With current hardware prices, I'm not sure it'll be 'old' in gaming terms in a few years. I'm expecting the PS6 to be only a moderate upgrade over the PS5, not arrive for another year at least, and probabky take 5 years to overtake the PS5.
I doubt anyone's associating the Steam Machine with the term "hacker". The "hacker" type crowd already game on Linux, they're not the target audience here. This is for the normies, for people who want to play PC games with a console-like experience, without any hassles of manual setup and tweaking that the hacker crowd normally are into.
Honestly, it seems overpriced (as expected). But it's much smaller than PS5 and according the first reviews it runs much cooler. Still not my cup of tea.

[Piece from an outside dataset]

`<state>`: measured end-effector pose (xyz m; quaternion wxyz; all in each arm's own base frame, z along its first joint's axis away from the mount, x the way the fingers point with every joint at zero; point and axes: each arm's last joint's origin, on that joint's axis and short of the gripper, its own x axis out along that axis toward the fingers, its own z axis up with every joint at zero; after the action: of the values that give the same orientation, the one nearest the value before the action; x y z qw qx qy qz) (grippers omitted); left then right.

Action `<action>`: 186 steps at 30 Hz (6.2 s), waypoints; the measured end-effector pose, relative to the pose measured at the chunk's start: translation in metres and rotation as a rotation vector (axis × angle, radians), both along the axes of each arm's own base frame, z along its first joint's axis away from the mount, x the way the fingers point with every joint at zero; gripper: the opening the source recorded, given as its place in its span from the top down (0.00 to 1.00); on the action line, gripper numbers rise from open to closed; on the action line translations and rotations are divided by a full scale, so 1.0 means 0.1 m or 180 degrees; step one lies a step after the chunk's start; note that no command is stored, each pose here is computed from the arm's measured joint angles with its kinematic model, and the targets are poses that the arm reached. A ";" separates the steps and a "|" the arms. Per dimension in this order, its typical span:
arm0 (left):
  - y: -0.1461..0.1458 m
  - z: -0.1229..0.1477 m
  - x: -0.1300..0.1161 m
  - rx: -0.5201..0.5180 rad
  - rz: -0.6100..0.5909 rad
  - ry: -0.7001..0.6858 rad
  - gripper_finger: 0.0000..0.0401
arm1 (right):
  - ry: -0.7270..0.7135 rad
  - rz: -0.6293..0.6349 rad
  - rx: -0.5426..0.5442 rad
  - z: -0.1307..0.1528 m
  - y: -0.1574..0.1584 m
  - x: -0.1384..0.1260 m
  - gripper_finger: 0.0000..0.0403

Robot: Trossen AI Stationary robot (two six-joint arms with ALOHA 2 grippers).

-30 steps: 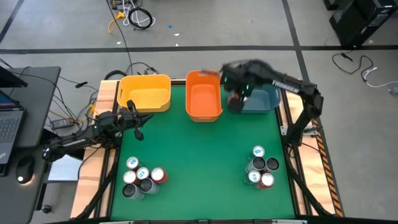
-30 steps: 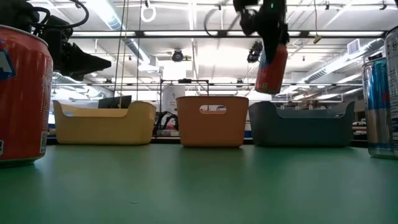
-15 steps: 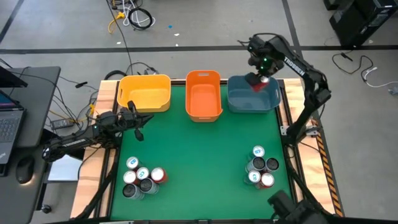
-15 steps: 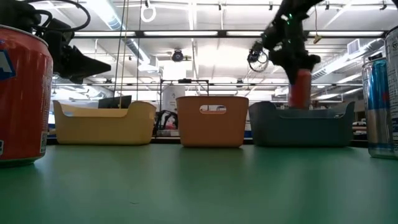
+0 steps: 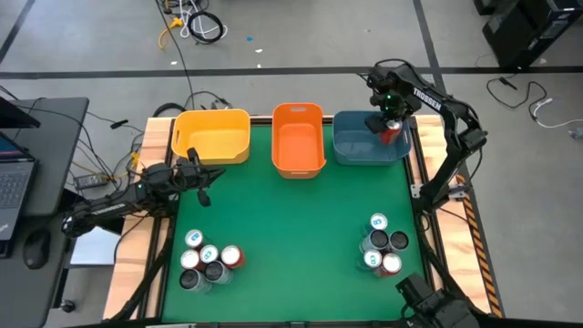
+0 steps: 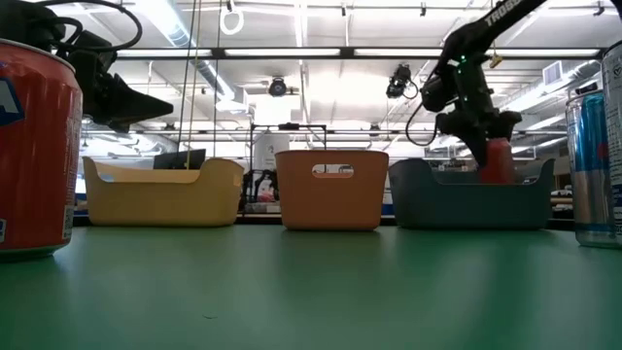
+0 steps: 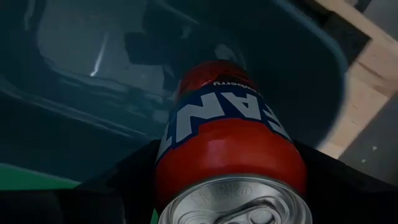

I have doubts in their reservation process, though. I signed up for the controller reservation as soon as it started (after they just gave the first batch to scalpers) and it was mentioned that they prefer genuine accounts. My account is over 22 years old at this point and has regular transactions going on. Countless games with countless hours, almost daily activity. I even got the Index back in the day and still use it.
Anyway, upon registration I was informed that my account was "not eligible". You are welcome, I guess.
It is immutable and has versioned image releases (unlike Arch, which is mutable and rolling release).This adds stability, makes the system less prone to breakage, and easy to rollback (factory reset).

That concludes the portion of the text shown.